Sacre, sucre, sale

Sacré, sucré, salé

Texte, conception et jeu : Stéphanie Schwartzbrod
Extraits : Le repas de Valère Novarina, Gabattha de Fabrice Hadjadj
Mise en scène : Stéphanie Schwartzbrod et Nicolas Struve
Collaboration artistique : Michel-Olvier Michel
Lumière : François Pierron
Son : Eric Sesniac
Production : Cie L’Oubli des cerisiers
Co-production : NEST – CDN de Thionville

Crée au NEST-CDN de Thionville, puis joué au festival Les Semailles de Missery, au TAPS à Strasbourg, au Théâtre Municipal de Roanne. Repris à Avignon (Festival Off 2014), puis de mars à juin 2016 au théâtre de l’Aquarium, au Centre des Bords de Marne, au théâtre de l’Apostrophe de Cergy-Pontoise, en décentralisation (Gonesse, Eragny-sur-Oise, Jouy-le-Moutiers, Pontoise, Vauréal et à Vandoeuvre-lès-Nancy.

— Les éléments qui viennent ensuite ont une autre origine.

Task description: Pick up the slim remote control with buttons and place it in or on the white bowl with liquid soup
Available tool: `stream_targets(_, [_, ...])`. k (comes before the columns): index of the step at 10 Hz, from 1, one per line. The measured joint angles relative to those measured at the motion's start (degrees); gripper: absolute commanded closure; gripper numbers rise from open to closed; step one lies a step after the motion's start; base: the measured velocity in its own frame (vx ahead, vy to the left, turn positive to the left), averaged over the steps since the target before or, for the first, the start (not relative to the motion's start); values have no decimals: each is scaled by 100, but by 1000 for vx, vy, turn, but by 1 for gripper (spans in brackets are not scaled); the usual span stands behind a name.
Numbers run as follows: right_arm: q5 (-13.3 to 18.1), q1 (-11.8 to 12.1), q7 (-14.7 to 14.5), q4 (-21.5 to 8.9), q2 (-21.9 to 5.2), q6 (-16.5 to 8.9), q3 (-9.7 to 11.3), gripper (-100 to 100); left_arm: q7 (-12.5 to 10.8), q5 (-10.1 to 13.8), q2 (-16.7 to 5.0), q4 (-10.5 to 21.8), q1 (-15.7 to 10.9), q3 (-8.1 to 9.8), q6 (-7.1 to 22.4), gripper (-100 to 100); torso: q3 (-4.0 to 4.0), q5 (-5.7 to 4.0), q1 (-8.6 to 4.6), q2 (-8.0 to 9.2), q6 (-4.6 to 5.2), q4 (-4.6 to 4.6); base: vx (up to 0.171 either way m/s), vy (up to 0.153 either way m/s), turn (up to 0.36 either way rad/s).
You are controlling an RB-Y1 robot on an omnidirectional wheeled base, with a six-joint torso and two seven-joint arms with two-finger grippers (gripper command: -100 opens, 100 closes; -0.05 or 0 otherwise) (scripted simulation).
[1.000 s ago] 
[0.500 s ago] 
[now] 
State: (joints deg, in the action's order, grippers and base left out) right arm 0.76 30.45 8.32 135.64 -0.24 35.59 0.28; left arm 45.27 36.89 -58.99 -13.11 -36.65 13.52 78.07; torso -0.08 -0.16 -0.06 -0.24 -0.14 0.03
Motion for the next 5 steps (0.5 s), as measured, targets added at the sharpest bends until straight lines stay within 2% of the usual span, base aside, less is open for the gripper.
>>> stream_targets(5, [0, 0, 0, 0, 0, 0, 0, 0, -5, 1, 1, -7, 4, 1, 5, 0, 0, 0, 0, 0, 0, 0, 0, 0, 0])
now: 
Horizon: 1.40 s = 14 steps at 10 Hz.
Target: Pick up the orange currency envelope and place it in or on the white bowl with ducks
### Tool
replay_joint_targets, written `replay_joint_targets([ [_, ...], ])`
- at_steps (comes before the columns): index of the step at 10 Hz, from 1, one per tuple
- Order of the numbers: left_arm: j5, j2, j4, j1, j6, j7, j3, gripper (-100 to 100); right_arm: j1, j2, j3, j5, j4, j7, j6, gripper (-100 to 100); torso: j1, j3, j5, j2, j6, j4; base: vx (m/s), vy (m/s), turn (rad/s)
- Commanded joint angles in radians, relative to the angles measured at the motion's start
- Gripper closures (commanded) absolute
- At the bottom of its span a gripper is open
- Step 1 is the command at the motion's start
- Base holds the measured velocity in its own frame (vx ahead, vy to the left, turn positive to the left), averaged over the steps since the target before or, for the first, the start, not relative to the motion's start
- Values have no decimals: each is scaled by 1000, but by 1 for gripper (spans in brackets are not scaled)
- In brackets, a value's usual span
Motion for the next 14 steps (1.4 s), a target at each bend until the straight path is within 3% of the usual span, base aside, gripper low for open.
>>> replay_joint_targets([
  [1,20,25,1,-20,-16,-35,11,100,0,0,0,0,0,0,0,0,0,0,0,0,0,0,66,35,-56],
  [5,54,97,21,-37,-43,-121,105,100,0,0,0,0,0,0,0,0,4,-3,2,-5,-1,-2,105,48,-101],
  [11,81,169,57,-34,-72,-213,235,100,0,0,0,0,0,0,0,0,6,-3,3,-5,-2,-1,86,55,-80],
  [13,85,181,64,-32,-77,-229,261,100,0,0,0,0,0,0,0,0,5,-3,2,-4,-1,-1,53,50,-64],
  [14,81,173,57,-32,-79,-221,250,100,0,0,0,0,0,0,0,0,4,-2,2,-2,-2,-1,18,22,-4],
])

Je suis comédienne mais également, par les hasards de la vie et par passion, auteur de plusieurs livres de cuisine. C’est pourquoi, Jean Boillot, directeur du NEST-CDN de Thionville, m’a demandé d’inventer un spectacle autour de la cuisine pour le festival Taste qui a eu lieu en janvier 2012 entre Metz et Thionville. J’ai eu envie d’adapter pour la scène un de mes livres auquel je suis particulièrement attachée, Saveurs sacrés, qui est paru chez Actes Sud en 2007 et qui a été vendu à plus de 4000 exemplaires.

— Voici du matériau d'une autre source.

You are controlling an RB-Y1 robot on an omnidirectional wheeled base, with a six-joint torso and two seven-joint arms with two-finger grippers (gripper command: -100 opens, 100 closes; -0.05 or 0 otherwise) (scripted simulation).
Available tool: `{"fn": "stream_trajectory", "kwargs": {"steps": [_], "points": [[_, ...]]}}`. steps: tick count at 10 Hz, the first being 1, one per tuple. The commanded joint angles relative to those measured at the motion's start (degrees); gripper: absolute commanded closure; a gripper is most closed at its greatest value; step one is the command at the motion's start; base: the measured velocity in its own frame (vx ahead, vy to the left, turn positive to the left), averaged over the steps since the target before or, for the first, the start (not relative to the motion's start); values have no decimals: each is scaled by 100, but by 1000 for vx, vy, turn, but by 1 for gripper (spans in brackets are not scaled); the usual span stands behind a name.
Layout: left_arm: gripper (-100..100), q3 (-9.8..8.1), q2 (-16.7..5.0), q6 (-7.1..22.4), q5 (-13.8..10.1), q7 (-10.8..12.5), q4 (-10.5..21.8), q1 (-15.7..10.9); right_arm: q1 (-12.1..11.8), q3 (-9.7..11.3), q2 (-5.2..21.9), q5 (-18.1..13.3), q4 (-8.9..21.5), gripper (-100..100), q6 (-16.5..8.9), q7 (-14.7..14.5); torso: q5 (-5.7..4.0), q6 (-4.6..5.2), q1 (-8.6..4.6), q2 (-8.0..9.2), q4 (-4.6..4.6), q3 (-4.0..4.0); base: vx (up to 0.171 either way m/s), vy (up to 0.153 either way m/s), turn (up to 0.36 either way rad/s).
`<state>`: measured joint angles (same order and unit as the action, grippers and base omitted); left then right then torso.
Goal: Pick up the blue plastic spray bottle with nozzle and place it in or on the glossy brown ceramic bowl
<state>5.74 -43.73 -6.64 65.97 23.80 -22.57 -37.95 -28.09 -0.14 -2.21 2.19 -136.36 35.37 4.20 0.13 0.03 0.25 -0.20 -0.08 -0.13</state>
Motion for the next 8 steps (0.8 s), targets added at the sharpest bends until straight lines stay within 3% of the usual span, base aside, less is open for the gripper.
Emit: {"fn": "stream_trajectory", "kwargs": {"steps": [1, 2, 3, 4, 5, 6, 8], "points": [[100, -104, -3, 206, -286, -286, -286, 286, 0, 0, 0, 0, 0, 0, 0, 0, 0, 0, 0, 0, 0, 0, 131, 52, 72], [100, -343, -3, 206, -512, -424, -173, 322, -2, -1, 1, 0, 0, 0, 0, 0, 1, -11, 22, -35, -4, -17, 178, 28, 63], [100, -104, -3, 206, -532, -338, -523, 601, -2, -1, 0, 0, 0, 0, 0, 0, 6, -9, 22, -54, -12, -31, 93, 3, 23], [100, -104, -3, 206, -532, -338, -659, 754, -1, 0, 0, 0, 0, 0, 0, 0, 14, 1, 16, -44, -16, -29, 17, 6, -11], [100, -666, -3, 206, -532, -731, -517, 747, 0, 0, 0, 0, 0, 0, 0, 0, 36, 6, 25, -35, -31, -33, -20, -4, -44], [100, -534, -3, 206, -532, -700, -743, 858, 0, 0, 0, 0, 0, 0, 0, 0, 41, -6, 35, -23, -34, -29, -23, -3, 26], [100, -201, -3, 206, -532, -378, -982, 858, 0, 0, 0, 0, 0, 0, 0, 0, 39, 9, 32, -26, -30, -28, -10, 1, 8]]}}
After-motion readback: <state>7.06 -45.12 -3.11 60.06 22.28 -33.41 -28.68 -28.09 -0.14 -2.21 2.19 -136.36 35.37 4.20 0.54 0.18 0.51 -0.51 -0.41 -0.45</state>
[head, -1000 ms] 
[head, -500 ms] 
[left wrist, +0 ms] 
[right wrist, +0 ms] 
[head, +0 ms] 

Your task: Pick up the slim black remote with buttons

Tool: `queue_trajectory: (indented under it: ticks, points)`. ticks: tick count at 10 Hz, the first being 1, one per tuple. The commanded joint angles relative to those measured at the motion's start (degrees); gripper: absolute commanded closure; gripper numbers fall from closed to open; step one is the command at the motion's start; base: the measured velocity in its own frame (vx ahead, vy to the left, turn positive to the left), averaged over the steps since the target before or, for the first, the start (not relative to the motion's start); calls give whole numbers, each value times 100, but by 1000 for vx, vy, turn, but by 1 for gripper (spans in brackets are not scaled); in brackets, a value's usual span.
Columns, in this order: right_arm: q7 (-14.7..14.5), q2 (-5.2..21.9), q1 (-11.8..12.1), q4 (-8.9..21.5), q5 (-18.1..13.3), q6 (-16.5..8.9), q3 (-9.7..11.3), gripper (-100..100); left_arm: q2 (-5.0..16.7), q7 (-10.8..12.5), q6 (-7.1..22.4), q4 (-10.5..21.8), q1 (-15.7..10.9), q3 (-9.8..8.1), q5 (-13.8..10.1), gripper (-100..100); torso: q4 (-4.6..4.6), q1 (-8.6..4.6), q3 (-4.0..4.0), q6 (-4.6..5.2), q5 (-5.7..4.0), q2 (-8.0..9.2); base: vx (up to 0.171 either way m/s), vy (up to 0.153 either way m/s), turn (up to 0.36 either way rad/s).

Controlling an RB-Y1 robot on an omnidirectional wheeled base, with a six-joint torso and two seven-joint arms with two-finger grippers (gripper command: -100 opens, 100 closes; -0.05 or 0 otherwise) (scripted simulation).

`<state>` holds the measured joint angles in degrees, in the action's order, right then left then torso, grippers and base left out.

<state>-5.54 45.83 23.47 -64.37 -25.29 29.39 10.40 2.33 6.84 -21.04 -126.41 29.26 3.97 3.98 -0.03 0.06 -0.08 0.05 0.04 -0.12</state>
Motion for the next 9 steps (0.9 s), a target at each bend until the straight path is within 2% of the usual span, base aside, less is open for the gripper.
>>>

Sacré, sucré, salé est un  spectacle qui parle du temps qui s’écoule, rythmé par les fêtes juives, chrétiennes ou musulmanes, qu’elles nous soient proches, ou plus mystérieuses. C’est un spectacle qui parle de la foi, mais sous l’angle particulier de la nourriture. Comment celle-ci porte un sens, comment elle peut se faire parole tout en restant joyeuse, gourmande… comment l’on aime manger « non ce qui est bon à manger mais ce qui est bon à penser ». L’espace de jeu s’y remplit des odeurs de la chorba, soupe qui rompt le jeûne chaque soir du mois du Ramadan, et qui est préparée sur la scène durant le spectacle et servie au public après les applaudissements.

C’est une sorte de cabaret un peu mystique mêlant le burlesque avec peut-être quelque chose de plus profond. Un cabaret rempli de récits et d’histoires : comment, à Roch Hachana, la nourriture se transforme littéralement en parole ; comment l’ascèse se transforme en champ d’exercices; comment Esther déjoua la première extermination des juifs en préparant un immense festin; comment une petite vieille s’émerveille de manger chaque jour l’hostie; comment une femme vit tout au long du jour le ramadan; comment les hébreux traversèrent la Mer Rouge et ce qui en découla ensuite dans les assiettes de milliers de juifs du monde entier… et bien d’autres choses encore.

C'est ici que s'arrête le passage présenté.